En efecto: cuando monsieur Keller murió, estaba sosteniendo un gran pleito con el Estado prusiano. Desde hacía dos o tres años era proveedor de fornituras militares por cuenta del gobierno, y había comprometido en este negocio, además de toda su fortuna, algunos fondos que la habían sido confiados. Con los primeros ingresos había podido reembolsar a sus asociados; pero a él le quedaba todavía que reclamar el saldo de la operación, que constituía casi todo su haber. Pero el arreglo de este saldo no llegaba jamás. Se jugaba con monsieur Keller, se le repelaba, como nosotros decimos, se le oponían dificultades de todas clases, hasta que se vio obligado a recurrir a los tribunales de Berlín.

Pero el pleito marchaba muy lentamente. Sabido es, por otra parte, que no es bueno pleitear contra los gobiernos, sean del Estado que quieran. Los jueces prusianos daban muestras de mala voluntad demasiado evidente. Sin embargo, monsieur Keller había cumplido sus compromisos con una perfecta buena fe, pues era un hombre honrado. Se trataba para él de veinte mil florines, una fortuna en aquella época, y la pérdida de aquel pleito seria su ruina.

Lo repito: sin este retraso, la situación quizá hubiera podido arreglarse en Belzingen. Este es, por otra parte, el resultado que perseguía madame Keller desde la muerte de su marido, pues ya se comprende que su más vivo deseo era el de volverse a Francia.

Esto fue lo que me contó mi hermana. En cuanto a su posición, bien puede adivinarse. Irma había criado y educado al niño casi desde su nacimiento, uniendo sus cuidados a los de su madre; por consiguiente, lo amaba también con un amor verdaderamente maternal. Por eso en la casa no se la miraba como una sirviente, sino como a una compañera, una humilde y modesta amiga. Ella era de la familia, tratada como tal, y consagrada sin reserva a aquellos buenos gentes. Si los Keller dejaban la Alemania, seria para ella una gran alegría el seguirles; si continuaban en Belzingen, ella permanecería con ellos.

—¡Separarme de madame Keller! Me parece que me moriría, —me dijo.

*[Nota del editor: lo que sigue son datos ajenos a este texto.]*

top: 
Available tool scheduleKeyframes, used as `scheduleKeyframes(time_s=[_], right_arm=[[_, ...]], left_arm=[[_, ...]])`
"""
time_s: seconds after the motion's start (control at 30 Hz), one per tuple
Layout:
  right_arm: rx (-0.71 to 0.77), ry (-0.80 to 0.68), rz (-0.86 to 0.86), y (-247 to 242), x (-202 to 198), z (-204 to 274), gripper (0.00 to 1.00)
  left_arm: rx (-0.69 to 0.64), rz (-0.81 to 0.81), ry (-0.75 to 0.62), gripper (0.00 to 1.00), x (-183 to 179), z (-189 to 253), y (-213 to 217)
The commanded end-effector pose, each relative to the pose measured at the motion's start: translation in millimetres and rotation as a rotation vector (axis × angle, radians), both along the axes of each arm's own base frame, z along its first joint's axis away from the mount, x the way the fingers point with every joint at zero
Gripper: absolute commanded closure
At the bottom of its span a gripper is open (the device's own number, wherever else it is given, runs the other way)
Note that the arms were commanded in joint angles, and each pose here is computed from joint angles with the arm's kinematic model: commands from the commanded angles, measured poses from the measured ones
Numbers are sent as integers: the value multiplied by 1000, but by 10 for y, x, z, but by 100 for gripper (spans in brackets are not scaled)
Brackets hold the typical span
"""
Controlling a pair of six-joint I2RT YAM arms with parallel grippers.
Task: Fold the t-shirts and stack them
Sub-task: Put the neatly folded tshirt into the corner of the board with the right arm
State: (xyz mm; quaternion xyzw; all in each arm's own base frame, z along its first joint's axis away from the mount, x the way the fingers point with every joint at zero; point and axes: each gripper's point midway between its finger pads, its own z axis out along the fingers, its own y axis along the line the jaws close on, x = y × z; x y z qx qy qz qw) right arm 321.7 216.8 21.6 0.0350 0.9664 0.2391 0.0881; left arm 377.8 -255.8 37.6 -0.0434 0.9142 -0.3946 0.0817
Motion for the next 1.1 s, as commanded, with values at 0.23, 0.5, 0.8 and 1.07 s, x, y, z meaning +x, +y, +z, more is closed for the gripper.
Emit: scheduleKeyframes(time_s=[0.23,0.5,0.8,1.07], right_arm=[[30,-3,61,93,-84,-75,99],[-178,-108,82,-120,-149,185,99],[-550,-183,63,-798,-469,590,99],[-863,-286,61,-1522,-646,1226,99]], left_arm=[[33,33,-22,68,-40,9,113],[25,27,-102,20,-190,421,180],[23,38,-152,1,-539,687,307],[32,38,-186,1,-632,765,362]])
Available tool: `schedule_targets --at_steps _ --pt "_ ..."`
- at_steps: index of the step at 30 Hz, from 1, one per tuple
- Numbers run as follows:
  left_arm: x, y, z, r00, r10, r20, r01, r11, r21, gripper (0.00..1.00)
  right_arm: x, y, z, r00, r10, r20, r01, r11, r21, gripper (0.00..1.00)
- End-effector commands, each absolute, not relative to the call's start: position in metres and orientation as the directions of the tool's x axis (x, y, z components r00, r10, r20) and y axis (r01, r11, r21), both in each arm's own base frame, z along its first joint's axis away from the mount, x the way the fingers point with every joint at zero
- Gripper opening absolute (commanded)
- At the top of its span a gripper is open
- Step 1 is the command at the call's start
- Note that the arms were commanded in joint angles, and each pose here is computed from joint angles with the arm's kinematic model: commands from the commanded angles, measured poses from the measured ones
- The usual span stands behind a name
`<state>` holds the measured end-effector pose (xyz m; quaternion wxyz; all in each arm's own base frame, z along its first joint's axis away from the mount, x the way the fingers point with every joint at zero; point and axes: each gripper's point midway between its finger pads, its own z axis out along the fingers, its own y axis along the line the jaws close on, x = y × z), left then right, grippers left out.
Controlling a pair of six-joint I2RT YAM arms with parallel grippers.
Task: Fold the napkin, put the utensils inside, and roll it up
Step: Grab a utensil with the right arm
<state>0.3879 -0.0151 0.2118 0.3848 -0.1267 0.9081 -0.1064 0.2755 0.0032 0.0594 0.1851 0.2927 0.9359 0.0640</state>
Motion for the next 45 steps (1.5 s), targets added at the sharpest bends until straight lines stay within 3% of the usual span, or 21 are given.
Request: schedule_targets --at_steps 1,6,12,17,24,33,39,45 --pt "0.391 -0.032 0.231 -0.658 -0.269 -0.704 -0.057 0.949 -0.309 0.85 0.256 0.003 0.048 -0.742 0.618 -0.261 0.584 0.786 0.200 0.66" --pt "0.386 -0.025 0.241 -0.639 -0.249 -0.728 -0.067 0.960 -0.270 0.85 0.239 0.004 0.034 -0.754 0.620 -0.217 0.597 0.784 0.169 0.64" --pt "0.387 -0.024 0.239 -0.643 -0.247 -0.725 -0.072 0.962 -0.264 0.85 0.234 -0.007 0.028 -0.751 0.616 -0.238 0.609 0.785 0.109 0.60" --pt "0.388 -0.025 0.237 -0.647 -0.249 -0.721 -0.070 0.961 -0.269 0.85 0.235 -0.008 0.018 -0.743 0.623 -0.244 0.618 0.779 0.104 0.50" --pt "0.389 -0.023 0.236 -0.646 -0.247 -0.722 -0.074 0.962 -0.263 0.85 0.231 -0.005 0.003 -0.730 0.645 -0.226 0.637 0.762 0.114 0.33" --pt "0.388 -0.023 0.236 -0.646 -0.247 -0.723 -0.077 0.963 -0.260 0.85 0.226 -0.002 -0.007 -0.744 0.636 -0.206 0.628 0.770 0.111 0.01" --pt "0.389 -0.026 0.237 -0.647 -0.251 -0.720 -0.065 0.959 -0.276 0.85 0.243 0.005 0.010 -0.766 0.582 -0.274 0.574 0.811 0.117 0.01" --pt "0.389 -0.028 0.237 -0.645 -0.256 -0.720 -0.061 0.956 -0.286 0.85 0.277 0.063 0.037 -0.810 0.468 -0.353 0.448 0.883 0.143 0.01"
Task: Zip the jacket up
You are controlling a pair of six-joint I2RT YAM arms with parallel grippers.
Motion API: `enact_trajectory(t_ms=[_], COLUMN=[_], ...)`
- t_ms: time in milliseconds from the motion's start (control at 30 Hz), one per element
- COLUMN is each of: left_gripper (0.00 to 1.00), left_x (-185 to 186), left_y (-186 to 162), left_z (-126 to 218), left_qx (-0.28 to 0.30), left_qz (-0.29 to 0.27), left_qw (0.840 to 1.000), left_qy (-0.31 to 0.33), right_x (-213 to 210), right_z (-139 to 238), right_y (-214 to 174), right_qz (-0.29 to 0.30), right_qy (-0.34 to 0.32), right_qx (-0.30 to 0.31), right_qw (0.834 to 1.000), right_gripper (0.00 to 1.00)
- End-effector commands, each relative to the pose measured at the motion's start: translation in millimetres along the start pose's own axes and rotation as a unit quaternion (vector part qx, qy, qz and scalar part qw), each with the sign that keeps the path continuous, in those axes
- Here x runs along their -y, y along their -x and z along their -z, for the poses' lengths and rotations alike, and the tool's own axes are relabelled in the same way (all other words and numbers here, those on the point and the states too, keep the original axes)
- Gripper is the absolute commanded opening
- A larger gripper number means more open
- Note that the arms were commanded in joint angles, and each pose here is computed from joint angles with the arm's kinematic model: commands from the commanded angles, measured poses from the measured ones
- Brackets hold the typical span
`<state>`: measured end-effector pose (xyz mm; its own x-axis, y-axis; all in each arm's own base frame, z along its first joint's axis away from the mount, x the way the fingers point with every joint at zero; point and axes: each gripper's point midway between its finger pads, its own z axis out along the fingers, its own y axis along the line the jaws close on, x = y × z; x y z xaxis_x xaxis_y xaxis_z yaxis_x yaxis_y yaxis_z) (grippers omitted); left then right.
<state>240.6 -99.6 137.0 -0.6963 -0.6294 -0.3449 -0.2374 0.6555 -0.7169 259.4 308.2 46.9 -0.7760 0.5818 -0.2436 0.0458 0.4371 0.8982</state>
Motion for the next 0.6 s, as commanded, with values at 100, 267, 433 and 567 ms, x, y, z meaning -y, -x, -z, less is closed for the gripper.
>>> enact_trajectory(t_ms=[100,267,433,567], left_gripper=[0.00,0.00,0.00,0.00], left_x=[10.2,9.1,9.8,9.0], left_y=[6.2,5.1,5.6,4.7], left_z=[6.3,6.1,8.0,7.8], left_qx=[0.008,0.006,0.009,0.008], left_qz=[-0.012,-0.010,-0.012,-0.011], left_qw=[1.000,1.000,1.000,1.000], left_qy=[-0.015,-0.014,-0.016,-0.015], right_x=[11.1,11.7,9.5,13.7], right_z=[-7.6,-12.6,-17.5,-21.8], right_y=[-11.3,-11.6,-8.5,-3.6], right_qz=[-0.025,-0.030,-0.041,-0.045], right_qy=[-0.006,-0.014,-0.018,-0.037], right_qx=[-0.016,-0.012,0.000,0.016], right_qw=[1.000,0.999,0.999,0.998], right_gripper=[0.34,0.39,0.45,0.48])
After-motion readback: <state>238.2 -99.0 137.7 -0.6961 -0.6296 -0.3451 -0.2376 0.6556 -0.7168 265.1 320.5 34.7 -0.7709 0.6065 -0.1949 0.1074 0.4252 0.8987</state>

Yo comprendí que nada podría decidir a mi hermana a volver conmigo, puesto que su señora se veía obligada a permanecer en Belzingen hasta el cobro completo de sus intereses. Y, sin embargo, sólo el verla en medio de aquel país, pronto a levantarse contra el nuestro, no dejaba de causarme grandes inquietudes. Y había motivo para ello, pues si la guerra se declaraba, no sería leve ni por poco tiempo.

Después, cuando Irma hubo acabado de darme las estas noticias relativas a los Keller, me dijo:

—¿Vas a permanecer con nosotros todo el tiempo que dure tu licencia?

—Si; todo el tiempo que dure, si es que puedo.

—Pues bien, Natalis; es posible que asistas bien pronto a una boda.

—¿Quién se casa? ¿Monsieur Jean?

—Sí.

—¿Y con quién se casa? ¿Con una alemana?

—No, Natalis; y esto es lo que constituye nuestra alegría. Si su madre se casó con un alemán, la mujer de él será una francesa.

—¿Bella?

—Bella como un ángel.

—Esta noticia me causa mucho placer, Irma.

—¡Y a nosotros! Pero ¿y tú, Natalis, no piensas en casarte?

—¿Yo?

—¿No has dejado nada por esas tierras?

—Sí, Irma.

—¿Y qué es?

—La patria, hermana mía. ¿Es necesaria otra cosa para un soldado?